> SUPPLIED ENTRIES
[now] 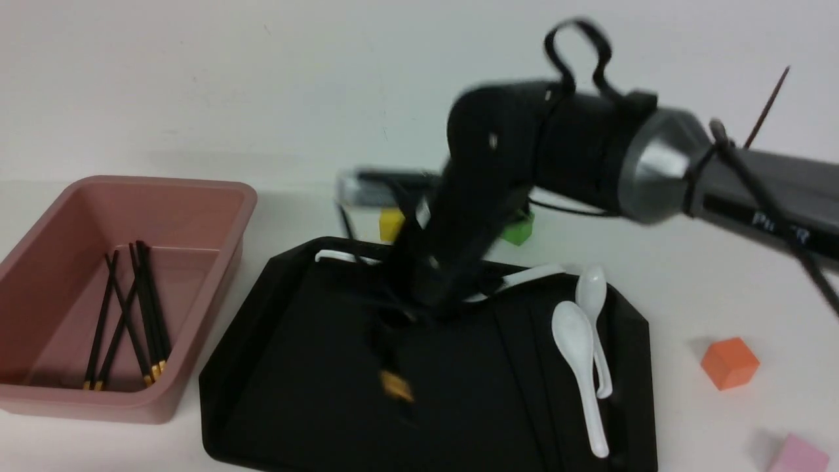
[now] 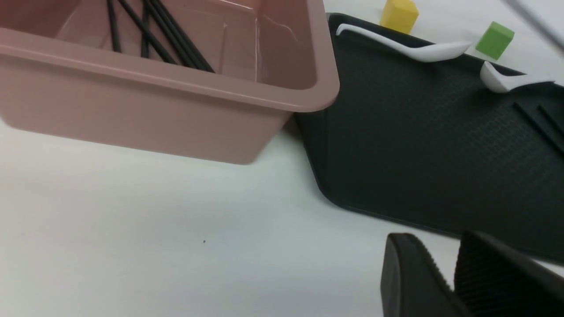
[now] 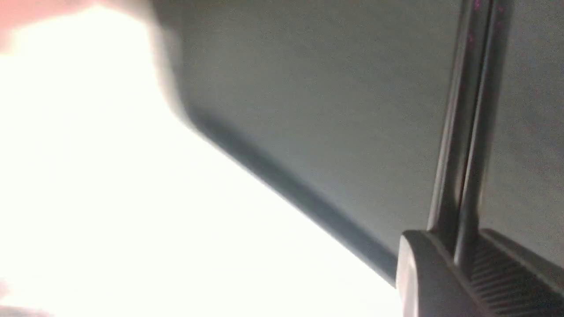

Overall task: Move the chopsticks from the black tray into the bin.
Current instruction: Use the right arm to put the chopsticks into the lunch box

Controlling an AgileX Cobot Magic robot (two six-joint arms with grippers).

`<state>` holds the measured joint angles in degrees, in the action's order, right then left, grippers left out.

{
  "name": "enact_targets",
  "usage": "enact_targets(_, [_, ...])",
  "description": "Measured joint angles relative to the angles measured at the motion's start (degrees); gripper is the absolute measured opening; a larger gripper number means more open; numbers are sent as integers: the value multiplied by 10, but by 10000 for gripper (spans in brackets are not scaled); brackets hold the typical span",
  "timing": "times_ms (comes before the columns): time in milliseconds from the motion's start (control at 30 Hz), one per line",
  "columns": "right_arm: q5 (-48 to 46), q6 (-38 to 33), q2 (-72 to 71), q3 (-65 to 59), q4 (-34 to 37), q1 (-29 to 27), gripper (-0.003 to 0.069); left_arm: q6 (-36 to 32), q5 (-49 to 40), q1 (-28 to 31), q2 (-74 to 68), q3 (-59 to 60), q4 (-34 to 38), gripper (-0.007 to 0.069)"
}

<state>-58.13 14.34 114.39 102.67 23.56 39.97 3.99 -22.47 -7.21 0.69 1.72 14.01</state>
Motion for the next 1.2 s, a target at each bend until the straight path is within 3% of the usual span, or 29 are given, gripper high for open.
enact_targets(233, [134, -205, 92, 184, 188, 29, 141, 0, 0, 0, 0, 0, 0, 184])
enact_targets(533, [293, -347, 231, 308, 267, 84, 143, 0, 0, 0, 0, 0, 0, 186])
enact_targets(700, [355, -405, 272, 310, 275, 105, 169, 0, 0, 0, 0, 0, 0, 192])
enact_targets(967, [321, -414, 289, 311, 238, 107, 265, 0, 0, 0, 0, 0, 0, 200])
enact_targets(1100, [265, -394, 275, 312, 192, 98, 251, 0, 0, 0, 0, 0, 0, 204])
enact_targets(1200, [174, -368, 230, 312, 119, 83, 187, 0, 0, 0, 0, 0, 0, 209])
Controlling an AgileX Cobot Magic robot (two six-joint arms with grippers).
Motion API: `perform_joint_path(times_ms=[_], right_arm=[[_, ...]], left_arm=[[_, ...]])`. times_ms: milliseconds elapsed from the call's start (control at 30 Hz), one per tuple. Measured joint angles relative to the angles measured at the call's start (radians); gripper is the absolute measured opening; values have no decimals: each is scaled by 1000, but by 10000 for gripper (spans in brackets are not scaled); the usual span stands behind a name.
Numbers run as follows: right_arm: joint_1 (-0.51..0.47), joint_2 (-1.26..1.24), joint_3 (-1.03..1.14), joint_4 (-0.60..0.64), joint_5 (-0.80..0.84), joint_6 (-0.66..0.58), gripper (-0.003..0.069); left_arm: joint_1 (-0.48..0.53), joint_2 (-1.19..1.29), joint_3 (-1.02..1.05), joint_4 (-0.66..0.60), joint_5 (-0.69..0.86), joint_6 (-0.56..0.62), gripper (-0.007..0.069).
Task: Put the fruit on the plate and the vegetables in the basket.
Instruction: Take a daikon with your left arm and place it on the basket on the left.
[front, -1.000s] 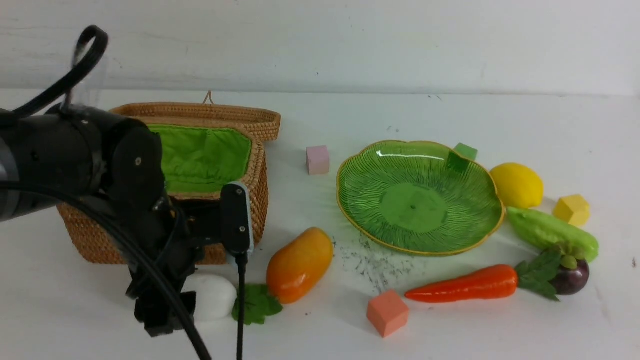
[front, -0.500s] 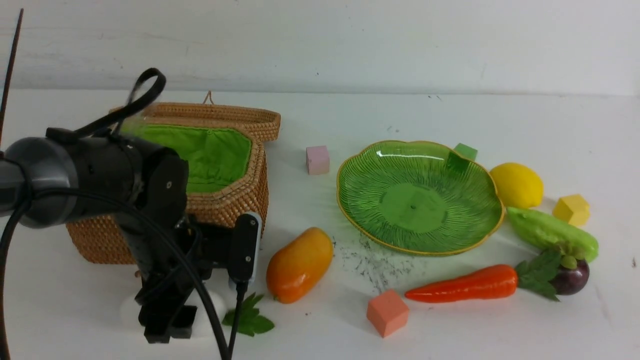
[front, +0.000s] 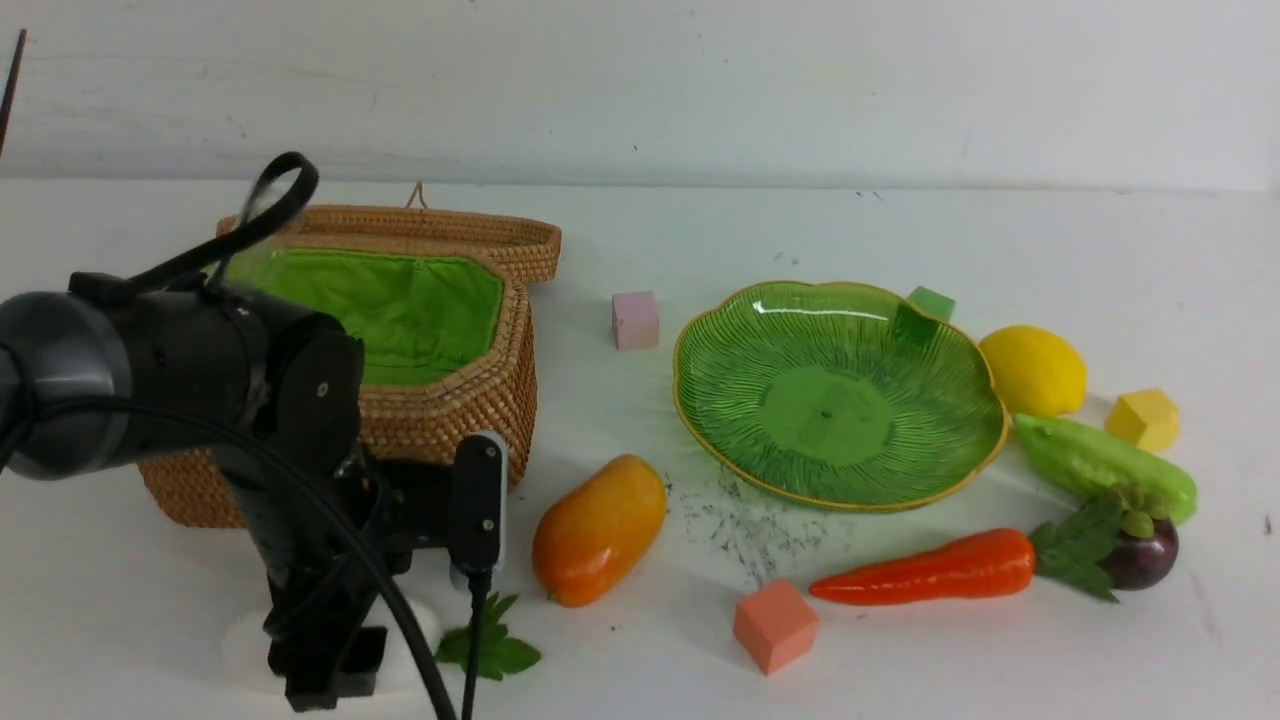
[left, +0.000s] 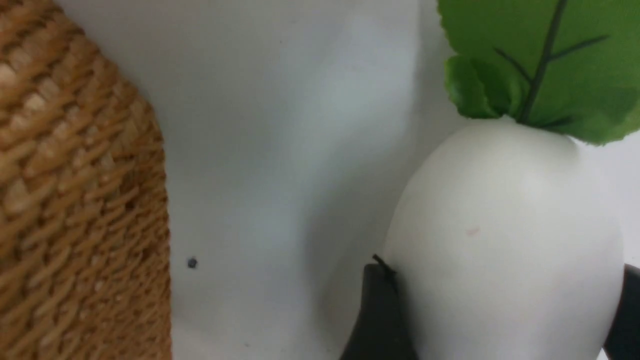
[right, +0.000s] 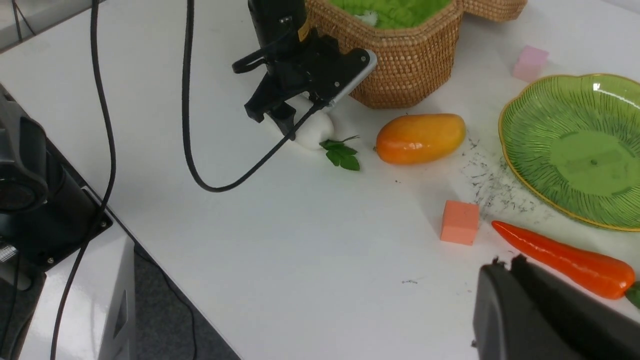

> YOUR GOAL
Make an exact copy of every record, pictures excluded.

> RESULT OF THIS EXERCISE
[now] 
[now] 
[now] 

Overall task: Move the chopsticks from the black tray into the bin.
Current instruction: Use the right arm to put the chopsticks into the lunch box

Controlling an AgileX Cobot Magic robot (two six-joint arms with grippers).

`<state>` holds the measured joint angles in degrees, in the action's order, right then left, grippers left out.

{
  "name": "enact_targets",
  "usage": "enact_targets(_, [_, ...])",
  "description": "Measured joint angles relative to the angles measured at the motion's start (degrees); gripper is the absolute measured opening; a larger gripper number means more open; numbers are sent as integers: the value multiplied by 10, but by 10000 for gripper (spans in brackets are not scaled); brackets hold the typical span",
  "timing": "times_ms (comes before the columns): time in milliseconds from the motion's start (control at 30 Hz), one per line",
  "columns": "right_arm: q5 (-48 to 46), q6 (-38 to 33), q2 (-72 to 71), q3 (-65 to 59), q4 (-34 to 37), q1 (-29 to 27), gripper (-0.003 to 0.069); left_arm: q6 (-36 to 32), q5 (-49 to 40), q1 (-28 to 31), q2 (-74 to 68), q3 (-59 to 60), q4 (-34 to 38), gripper (-0.007 to 0.069)"
}

<state>-58.13 14.34 114.39 102.67 23.56 39.97 3.99 -22.47 -7.21 0.69 1.72 14.01</state>
Motion for the next 1.2 s, a target at each bend until the straight path is within 3% of the usual span, or 29 are given, gripper high for open.
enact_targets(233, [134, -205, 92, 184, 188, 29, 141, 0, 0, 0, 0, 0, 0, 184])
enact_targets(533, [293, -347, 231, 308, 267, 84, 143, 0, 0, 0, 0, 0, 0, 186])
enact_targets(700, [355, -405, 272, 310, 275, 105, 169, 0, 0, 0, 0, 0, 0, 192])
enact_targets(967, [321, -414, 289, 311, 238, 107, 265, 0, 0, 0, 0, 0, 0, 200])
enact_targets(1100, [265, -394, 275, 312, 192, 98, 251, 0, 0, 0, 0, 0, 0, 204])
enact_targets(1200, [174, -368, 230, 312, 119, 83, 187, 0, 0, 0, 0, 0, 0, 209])
Controlling an AgileX Cobot Magic robot (two six-joint arms with grippers).
Motion API: `perform_joint_path(times_ms=[_], right_arm=[[_, ...]], left_arm=[[_, ...]])`. times_ms: milliseconds elapsed from the call's start (control at 30 Hz), one per tuple. Measured joint angles relative to the angles measured at the call's start (radians); gripper is the absolute measured opening; values have no decimals: each is scaled by 1000, but by 10000 for gripper (spans in brackets are not scaled); the usual span stands behind a name.
Numbers run as follows: right_arm: joint_1 (-0.51..0.47), joint_2 (-1.26..1.24), joint_3 (-1.03..1.14), joint_4 (-0.60..0.64), joint_5 (-0.80..0.84), joint_6 (-0.66..0.58), gripper (-0.003..0.069); left_arm: joint_1 (-0.48..0.53), joint_2 (-1.19..1.29), joint_3 (-1.02..1.05), joint_4 (-0.66..0.60), joint_5 (-0.69..0.86), joint_6 (-0.56..0.62), gripper (-0.007..0.069).
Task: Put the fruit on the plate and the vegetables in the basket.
Instruction: Take a daikon with your left arm and place it on the basket on the left.
[front, -1.000s] 
[front, -0.500s] 
[front, +0.000s] 
[left, +0.000s] 
[right, +0.000s] 

Here the exercise is finished.